Their spacecraft blasted off from the Jiuquan Satellite Launch Center at the edge of the Gobi Desert at 10:44 a.m. (0244 GMT) atop the crew’s Long March 2F rocket. Fifteen minutes later, it reached low Earth orbit and opened its solar panels, drawing applause from ground controllers in Jiuquan and Beijing.

The launch, broadcast live on state television, showed a growing level of confidence in the capabilities of the space program, which is seen as a sign of China’s technological progress and global influence. Country.
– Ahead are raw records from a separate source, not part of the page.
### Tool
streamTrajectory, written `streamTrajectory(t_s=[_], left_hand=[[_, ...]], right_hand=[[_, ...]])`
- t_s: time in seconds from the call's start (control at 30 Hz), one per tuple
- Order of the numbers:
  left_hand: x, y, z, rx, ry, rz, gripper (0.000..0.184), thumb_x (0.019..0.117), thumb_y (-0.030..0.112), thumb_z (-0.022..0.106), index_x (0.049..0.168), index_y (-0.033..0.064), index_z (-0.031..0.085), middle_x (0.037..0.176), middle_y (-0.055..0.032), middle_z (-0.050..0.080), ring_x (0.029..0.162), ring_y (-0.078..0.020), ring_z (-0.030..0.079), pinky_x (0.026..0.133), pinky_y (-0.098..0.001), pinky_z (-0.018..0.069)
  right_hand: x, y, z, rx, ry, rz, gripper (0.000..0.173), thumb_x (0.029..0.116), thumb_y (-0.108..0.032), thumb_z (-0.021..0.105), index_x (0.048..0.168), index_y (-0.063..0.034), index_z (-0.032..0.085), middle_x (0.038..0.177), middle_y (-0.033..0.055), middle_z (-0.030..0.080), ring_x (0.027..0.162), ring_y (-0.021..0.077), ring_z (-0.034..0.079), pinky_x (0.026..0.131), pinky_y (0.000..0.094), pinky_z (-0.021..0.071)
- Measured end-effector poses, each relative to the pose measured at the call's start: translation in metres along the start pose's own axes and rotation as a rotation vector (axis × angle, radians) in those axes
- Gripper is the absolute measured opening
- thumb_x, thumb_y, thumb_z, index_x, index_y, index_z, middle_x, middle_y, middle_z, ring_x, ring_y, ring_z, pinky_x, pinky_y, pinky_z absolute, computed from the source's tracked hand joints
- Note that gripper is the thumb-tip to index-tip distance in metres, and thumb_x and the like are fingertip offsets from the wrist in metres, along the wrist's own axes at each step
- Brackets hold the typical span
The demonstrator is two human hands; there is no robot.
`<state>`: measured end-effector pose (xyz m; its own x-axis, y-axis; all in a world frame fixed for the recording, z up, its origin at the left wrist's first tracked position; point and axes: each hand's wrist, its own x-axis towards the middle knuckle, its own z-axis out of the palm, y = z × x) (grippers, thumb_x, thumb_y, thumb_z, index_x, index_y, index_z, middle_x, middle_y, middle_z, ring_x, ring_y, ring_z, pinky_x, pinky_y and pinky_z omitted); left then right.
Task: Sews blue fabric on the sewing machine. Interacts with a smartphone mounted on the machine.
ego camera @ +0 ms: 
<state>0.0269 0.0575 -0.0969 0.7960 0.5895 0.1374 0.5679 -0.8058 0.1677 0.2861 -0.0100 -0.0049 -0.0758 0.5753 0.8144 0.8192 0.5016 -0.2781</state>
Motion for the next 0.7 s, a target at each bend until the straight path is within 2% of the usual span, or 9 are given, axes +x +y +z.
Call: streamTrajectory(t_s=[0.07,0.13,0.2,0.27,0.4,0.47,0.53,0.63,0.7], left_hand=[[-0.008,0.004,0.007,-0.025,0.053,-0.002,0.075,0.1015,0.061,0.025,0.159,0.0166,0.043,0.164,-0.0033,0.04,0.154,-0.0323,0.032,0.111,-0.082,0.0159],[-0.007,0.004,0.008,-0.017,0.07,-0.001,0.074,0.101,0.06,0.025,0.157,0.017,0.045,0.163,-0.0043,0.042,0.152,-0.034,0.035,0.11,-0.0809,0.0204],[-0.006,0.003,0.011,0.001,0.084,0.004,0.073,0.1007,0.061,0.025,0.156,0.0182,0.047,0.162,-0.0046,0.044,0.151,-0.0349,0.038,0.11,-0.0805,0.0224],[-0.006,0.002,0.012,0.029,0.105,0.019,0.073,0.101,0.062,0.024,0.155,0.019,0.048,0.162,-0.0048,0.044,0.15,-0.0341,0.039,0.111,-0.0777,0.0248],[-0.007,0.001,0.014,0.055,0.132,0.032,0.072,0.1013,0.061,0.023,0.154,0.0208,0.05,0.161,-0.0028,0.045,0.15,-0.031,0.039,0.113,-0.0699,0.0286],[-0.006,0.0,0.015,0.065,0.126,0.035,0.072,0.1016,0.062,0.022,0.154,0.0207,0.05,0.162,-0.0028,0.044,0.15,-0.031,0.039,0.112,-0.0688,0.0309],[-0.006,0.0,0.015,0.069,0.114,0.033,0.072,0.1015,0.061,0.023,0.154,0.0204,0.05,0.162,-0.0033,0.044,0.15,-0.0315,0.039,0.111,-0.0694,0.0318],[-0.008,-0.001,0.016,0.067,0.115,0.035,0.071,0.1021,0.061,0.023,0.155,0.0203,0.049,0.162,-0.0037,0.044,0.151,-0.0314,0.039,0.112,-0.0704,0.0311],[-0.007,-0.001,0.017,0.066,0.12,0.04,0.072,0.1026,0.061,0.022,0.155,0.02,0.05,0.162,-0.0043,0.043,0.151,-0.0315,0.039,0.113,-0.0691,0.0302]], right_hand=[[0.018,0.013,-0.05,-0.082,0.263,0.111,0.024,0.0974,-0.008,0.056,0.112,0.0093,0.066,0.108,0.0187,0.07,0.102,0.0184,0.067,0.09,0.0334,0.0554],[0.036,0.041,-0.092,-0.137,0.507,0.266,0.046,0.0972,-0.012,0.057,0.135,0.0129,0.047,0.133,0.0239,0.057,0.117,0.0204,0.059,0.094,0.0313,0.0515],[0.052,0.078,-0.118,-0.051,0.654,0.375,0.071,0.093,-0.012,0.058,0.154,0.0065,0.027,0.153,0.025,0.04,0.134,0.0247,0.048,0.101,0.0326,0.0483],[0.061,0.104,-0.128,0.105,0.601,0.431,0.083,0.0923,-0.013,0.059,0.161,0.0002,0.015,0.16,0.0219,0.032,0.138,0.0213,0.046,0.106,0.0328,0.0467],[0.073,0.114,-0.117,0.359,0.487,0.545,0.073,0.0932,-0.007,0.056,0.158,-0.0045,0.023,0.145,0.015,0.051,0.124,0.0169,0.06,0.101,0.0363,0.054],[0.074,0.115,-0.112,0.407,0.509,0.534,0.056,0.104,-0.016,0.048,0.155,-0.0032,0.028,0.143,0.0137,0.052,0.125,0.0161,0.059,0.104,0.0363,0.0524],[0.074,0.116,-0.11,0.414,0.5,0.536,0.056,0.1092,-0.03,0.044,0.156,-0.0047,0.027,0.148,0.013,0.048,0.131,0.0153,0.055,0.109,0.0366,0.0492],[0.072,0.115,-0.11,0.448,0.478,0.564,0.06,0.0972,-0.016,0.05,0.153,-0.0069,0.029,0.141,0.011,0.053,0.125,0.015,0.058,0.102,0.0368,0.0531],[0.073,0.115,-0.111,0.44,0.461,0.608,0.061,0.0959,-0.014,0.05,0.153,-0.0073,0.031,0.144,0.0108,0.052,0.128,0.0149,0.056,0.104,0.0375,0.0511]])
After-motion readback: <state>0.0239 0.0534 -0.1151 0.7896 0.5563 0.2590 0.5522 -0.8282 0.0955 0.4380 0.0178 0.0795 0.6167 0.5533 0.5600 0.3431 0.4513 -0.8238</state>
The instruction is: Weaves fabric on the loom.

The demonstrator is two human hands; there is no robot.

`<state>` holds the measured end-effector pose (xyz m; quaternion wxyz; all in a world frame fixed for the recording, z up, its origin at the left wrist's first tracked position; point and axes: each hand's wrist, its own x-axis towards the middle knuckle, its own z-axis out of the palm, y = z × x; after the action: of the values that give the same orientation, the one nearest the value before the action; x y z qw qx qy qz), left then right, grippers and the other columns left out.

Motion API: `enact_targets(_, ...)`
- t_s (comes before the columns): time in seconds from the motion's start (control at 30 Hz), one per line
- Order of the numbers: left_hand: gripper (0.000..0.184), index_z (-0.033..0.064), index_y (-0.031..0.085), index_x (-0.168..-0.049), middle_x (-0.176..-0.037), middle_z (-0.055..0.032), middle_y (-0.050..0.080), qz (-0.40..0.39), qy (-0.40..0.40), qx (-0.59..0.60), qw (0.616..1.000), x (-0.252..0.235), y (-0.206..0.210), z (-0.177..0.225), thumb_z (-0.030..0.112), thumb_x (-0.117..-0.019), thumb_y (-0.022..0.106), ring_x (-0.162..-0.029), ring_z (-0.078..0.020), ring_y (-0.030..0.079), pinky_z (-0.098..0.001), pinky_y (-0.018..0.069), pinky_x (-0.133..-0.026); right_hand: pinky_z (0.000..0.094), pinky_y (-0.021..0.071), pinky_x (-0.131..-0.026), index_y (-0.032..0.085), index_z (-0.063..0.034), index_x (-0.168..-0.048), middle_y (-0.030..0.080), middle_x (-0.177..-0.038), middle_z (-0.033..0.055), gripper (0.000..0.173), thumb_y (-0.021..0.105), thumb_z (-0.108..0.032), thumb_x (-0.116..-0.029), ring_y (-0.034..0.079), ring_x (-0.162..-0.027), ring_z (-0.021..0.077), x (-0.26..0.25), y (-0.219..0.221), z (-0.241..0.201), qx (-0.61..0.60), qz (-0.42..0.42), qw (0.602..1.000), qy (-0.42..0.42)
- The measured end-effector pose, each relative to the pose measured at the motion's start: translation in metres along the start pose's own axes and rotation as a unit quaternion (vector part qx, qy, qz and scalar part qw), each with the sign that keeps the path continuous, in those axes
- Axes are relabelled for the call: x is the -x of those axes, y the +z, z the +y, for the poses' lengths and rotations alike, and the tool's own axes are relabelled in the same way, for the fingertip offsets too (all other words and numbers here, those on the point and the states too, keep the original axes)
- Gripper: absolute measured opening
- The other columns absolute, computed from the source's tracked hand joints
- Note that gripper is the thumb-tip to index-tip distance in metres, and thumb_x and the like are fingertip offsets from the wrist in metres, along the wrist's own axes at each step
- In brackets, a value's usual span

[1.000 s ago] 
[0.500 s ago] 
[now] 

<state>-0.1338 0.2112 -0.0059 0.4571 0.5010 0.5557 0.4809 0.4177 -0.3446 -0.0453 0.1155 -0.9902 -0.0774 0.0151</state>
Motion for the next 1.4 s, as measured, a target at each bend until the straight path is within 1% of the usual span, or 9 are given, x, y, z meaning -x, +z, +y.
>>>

Commander Chen Dong and cosmonauts Liu Yang and Cai Xuzhe will assemble the three-module structure joining the existing Tianhe with Wentian and Mengtian, which is expected to arrive in July and October. Another cargo, the Tianzhou-3, still docked with the station.

The arrival of the new modules will “provide more stability, more powerful functionality, more complete equipment,” said Chen, 43, who was a member of the Shenzhou 11 mission in 2016. , said in a press conference on Saturday.

Liu, 43, is also a space veteran and China’s first female astronaut in space on the Shenzhou 9 mission in 2012. Cai, 46, is on a spacewalk his first.

China’s space program launched its first astronaut into orbit in 2003, making it only the third country to do so on its own after the former Soviet Union and the United States.

It landed robots on the moon and placed one on Mars last year. China has also returned lunar samples, and officials have discussed a possible crewed mission to the moon.

China’s space program is run by the ruling Communist Party’s military force, the People’s Liberation Army, prompting the US to remove it from the International Space Station.

Chen, Liu and Cai will be joined at the end of their three- to five-day mission by the crew of the upcoming Shenzhou 15, marking the first time the station has had six on board.